**Work to complete:**
Show all lines of the listing that hold the word "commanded".

**Dataset content:**

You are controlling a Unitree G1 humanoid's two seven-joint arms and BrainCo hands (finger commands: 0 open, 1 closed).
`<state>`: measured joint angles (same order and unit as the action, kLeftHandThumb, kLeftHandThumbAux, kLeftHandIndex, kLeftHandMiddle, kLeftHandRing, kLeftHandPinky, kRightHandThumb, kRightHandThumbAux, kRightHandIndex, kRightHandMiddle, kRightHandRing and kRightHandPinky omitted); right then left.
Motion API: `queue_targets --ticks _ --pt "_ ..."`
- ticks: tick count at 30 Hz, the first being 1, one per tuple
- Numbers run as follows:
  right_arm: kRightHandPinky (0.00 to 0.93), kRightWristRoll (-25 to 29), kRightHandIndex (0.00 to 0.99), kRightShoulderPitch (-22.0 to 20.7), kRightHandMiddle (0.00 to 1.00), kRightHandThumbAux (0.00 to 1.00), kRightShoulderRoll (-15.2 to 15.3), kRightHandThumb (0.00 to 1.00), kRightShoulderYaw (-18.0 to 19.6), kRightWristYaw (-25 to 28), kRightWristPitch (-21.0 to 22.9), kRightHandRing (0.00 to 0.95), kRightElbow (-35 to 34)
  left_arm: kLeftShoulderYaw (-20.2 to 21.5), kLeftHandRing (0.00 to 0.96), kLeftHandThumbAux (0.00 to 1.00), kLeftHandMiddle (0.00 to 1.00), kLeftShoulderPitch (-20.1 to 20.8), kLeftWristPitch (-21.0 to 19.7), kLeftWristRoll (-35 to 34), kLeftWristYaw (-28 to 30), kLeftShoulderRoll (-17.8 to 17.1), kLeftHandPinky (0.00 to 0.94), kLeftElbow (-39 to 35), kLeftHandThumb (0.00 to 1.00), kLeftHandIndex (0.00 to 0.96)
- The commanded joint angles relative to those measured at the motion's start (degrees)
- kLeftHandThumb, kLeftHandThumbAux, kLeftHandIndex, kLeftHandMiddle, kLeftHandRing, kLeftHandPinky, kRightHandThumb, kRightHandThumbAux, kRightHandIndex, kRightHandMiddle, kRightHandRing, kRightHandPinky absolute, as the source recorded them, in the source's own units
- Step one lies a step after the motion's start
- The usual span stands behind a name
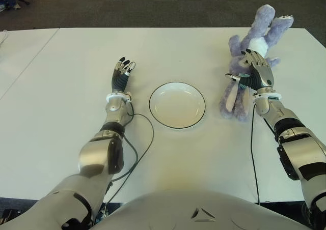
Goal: Put the doll into the plate.
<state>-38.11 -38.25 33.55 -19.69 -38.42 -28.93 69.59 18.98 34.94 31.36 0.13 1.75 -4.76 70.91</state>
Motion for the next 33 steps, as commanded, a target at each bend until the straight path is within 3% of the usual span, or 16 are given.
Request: queue_targets --ticks 1,3,12,25,33 --pt "0.000 -1.22 0.000 -0.87 0.000 0.376 -2.25 0.154 -2.17 4.14 5.39 0.000 3.70 -0.64 0.126 0.507 0.144 -10.40 -6.32 0.67 -1.17 2.92 0.085 6.89 0.000 0.099" --pt "0.000 -2.47 0.000 -1.84 0.000 0.418 -2.67 0.189 -3.56 4.83 7.30 0.000 4.58 -0.72 0.121 0.513 0.138 -10.40 -6.41 0.75 -1.20 2.87 0.088 6.89 0.000 0.095" --pt "0.000 -5.05 0.011 -3.24 0.000 0.420 -3.95 0.242 -7.61 6.91 10.38 0.000 6.26 -0.53 0.128 0.503 0.143 -10.45 -6.22 0.59 -1.15 2.84 0.095 6.89 0.000 0.107" --pt "0.000 -7.58 0.056 -4.07 0.000 0.438 -5.70 0.217 -13.07 10.82 12.54 0.000 8.10 -0.62 0.127 0.500 0.143 -10.43 -6.20 0.63 -1.32 2.80 0.104 6.83 0.000 0.105" --pt "0.000 -8.01 0.070 -3.43 0.000 0.465 -7.38 0.228 -14.72 15.87 17.87 0.000 10.34 -0.83 0.136 0.488 0.152 -11.01 -5.11 0.86 -1.37 2.61 0.103 6.72 0.000 0.107"
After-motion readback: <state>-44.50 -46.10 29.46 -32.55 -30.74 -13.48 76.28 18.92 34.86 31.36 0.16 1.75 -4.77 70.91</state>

**Output of the task:**
- The commanded joint angles relative to those measured at the motion's start (degrees)
Motion for the next 33 steps, as commanded, a target at each bend until the straight path is within 3% of the usual span, or 16 are given.

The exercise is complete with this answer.